The methodology is fairly straight-forward:  each 'FROM' directive terminates a previous build stage and starts a new one.  The build stages are internally numbered starting from 0, and can be referred to that way, but there is a convenience feature where you can give them a name and refer to them that way.  So in our case, we'll label what we've done so far as 'buildstage', and then add a new stage called 'production' that simply copies in the desired build artifact, and that's what we'll use.

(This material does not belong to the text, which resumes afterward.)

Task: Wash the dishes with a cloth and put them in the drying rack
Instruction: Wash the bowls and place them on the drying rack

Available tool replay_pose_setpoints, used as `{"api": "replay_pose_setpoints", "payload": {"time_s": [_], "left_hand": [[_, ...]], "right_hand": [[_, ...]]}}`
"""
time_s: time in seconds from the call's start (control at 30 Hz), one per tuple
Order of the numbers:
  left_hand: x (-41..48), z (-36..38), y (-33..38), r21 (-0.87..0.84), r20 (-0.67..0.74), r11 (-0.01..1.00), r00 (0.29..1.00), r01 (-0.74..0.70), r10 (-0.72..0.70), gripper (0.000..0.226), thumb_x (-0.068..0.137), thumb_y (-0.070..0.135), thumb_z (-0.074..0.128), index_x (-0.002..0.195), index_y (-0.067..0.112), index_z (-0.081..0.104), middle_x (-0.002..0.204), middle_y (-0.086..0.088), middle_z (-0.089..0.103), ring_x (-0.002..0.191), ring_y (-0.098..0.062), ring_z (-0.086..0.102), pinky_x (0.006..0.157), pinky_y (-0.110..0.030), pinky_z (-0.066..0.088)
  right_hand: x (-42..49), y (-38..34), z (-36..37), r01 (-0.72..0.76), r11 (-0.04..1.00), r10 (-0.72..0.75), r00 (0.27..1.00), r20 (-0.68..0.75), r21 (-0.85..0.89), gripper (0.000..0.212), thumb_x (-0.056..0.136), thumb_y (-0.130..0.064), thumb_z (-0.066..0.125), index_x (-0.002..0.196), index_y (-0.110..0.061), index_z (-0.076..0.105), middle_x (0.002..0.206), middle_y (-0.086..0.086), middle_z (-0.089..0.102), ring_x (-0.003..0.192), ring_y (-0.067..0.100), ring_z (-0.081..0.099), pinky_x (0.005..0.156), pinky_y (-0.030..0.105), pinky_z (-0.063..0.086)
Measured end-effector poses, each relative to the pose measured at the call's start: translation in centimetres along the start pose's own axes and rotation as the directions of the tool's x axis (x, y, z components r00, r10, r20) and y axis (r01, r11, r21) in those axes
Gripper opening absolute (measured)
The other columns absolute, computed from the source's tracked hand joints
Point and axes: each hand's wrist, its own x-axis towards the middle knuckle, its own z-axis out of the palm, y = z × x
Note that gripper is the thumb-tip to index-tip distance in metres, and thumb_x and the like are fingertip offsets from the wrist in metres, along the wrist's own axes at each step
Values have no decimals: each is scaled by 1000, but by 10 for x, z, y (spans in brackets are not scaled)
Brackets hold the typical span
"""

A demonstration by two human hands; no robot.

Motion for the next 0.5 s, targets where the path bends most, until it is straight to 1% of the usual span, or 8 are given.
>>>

/mnt/datadrive/srv/docker/fossil/Dockerfile

#build stage for creating fossil executable
FROM alpine:latest AS buildstage

ARG FOSSIL_VERSION=2.12.1

WORKDIR /build

RUN apk add --update --no-cache alpine-sdk build-base tcl-dev tk openssl-dev && \ 
wget https://fossil-scm.org/home/uv/fossil-src-${FOSSIL_VERSION}.tar.gz && \ 
tar zxvf fossil-src-${FOSSIL_VERSION}.tar.gz && \ 
cd /build/fossil-${FOSSIL_VERSION} && \ 
./configure --with-th1-docs --with-th1-hooks --json && \ 
make && \ 
strip fossil && \ 
make install

#production stage just has the build fossil executable, and serves the repos
#note, this presumes the repos have been bind-mounted in ${FOSSIL_REPO_LOC}
FROM alpine:latest AS production

ENV FOSSIL_PORT=8086
ENV FOSSIL_REPO_LOC=/srv/fossil/repos

COPY --from=buildstage /usr/local/bin/fossil /usr/local/bin/fossil

EXPOSE ${FOSSIL_PORT}

ENTRYPOINT fossil server --port ${FOSSIL_PORT} --repolist ${FOSSIL_REPO_LOC}

build as per yoosh; then docker image ls:

bootilicious@rpi3server001:/mnt/datadrive/srv/docker/fossil$ docker image ls
REPOSITORY          TAG                 IMAGE ID            CREATED              SIZE
fossil-server       latest              ef792c58af18        About a minute ago   22.9MB
<none>              <none>              c3e0b8734019        About a minute ago   334MB
nginx-certbot       latest              2d7ad5eed815        3 days ago           83.1MB
php                 fpm-alpine          31b8f6ccf74b        12 days ago          71.5MB
nginx               alpine              3acb9f62dd35        2 weeks ago          20.5MB
alpine              latest              2e77e061c27f        2 weeks ago          5.32MB

bootilicious@rpi3server001:/mnt/datadrive/srv/docker/fossil$ docker image ls
REPOSITORY          TAG                 IMAGE ID            CREATED              SIZE
fossil-server       latest              ef792c58af18        About a minute ago   22.9MB
<none>              <none>              c3e0b8734019        About a minute ago   334MB
nginx-certbot       latest              2d7ad5eed815        3 days ago           83.1MB
php                 fpm-alpine          31b8f6ccf74b        12 days ago          71.5MB
nginx               alpine              3acb9f62dd35        2 weeks ago          20.5MB
alpine              latest              2e77e061c27f        2 weeks ago          5.32MB

So, well, the multi-stage build saved 310 MB.  Hmm, I guess that works!  I don't know how to automatically get rid of the intermediate image labelled as <none>:<none>, but a 'docker image rm c3e0' casts it aside.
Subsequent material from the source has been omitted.